[Stored items from a collection]

============

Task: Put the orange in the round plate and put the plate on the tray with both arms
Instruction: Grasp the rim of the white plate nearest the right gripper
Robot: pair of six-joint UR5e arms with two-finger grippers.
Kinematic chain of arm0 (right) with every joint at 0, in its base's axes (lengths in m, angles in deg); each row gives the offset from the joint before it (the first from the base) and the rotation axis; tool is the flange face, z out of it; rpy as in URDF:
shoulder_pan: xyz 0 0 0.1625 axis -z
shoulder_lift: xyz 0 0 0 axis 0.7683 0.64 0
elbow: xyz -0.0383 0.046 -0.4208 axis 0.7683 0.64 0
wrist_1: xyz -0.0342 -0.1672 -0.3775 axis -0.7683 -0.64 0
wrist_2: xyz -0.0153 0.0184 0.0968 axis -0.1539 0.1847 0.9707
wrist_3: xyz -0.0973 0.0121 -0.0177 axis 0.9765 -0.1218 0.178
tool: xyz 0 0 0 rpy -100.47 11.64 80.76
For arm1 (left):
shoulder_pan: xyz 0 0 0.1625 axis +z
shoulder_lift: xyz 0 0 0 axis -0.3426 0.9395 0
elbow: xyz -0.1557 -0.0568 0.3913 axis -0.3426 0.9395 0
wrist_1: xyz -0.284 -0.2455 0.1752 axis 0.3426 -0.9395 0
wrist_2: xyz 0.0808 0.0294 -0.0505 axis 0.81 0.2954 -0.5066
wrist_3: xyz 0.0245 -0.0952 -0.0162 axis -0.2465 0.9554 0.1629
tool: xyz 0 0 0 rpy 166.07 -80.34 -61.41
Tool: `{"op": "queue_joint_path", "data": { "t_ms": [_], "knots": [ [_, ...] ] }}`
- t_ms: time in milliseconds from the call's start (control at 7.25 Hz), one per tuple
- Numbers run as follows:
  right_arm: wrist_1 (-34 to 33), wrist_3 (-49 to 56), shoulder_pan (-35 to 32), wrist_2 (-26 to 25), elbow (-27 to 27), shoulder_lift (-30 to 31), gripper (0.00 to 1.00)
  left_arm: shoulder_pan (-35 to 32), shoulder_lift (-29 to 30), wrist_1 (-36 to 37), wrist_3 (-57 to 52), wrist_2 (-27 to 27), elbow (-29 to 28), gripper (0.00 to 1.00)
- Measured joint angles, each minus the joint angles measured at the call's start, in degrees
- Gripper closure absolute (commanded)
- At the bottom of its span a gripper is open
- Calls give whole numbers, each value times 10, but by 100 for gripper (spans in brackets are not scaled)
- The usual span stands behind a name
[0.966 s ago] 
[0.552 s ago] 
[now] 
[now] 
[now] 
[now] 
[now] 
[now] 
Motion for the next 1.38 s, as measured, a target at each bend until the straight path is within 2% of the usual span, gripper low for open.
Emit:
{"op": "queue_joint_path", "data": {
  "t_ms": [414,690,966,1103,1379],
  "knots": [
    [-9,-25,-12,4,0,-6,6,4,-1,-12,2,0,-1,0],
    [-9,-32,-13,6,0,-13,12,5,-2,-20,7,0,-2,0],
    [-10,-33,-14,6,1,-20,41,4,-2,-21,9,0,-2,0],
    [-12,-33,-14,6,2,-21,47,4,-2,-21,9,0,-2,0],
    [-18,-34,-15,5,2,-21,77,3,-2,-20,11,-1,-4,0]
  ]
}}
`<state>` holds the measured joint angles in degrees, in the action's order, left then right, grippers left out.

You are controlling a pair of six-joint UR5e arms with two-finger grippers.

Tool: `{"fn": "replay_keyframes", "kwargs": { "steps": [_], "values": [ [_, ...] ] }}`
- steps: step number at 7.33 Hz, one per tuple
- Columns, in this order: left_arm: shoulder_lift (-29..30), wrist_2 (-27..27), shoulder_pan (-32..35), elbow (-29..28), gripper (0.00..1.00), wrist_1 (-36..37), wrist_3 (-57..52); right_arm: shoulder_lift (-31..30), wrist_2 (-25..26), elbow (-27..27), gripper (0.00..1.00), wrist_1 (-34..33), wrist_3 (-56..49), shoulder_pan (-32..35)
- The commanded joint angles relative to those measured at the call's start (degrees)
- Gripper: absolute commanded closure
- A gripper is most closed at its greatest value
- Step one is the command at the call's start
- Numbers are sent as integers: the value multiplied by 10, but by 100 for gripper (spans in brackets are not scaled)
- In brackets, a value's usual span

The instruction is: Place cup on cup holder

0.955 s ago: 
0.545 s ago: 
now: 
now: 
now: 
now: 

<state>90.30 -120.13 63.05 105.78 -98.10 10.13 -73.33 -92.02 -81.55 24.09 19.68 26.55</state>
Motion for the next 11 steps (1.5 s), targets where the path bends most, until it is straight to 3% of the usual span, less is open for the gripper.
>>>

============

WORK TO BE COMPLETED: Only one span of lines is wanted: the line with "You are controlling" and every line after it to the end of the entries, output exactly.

WRITTEN RESPONSE:
You are controlling a pair of six-joint UR5e arms with two-finger grippers.

Tool: `{"fn": "replay_keyframes", "kwargs": { "steps": [_], "values": [ [_, ...] ] }}`
- steps: step number at 7.33 Hz, one per tuple
- Columns, in this order: left_arm: shoulder_lift (-29..30), wrist_2 (-27..27), shoulder_pan (-32..35), elbow (-29..28), gripper (0.00..1.00), wrist_1 (-36..37), wrist_3 (-57..52); right_arm: shoulder_lift (-31..30), wrist_2 (-25..26), elbow (-27..27), gripper (0.00..1.00), wrist_1 (-34..33), wrist_3 (-56..49), shoulder_pan (-32..35)
- The commanded joint angles relative to those measured at the call's start (degrees)
- Gripper: absolute commanded closure
- A gripper is most closed at its greatest value
- Step one is the command at the call's start
- Numbers are sent as integers: the value multiplied by 10, but by 100 for gripper (spans in brackets are not scaled)
- In brackets, a value's usual span

The instruction is: Place cup on cup holder

0.955 s ago: 
0.545 s ago: 
now: 
now: 
now: 
now: 

<state>90.30 -120.13 63.05 105.78 -98.10 10.13 -73.33 -92.02 -81.55 24.09 19.68 26.55</state>
Motion for the next 11 steps (1.5 s), targets where the path bends most, until it is straight to 3% of the usual span, less is open for the gripper.
>>>

That wraps up the exercise.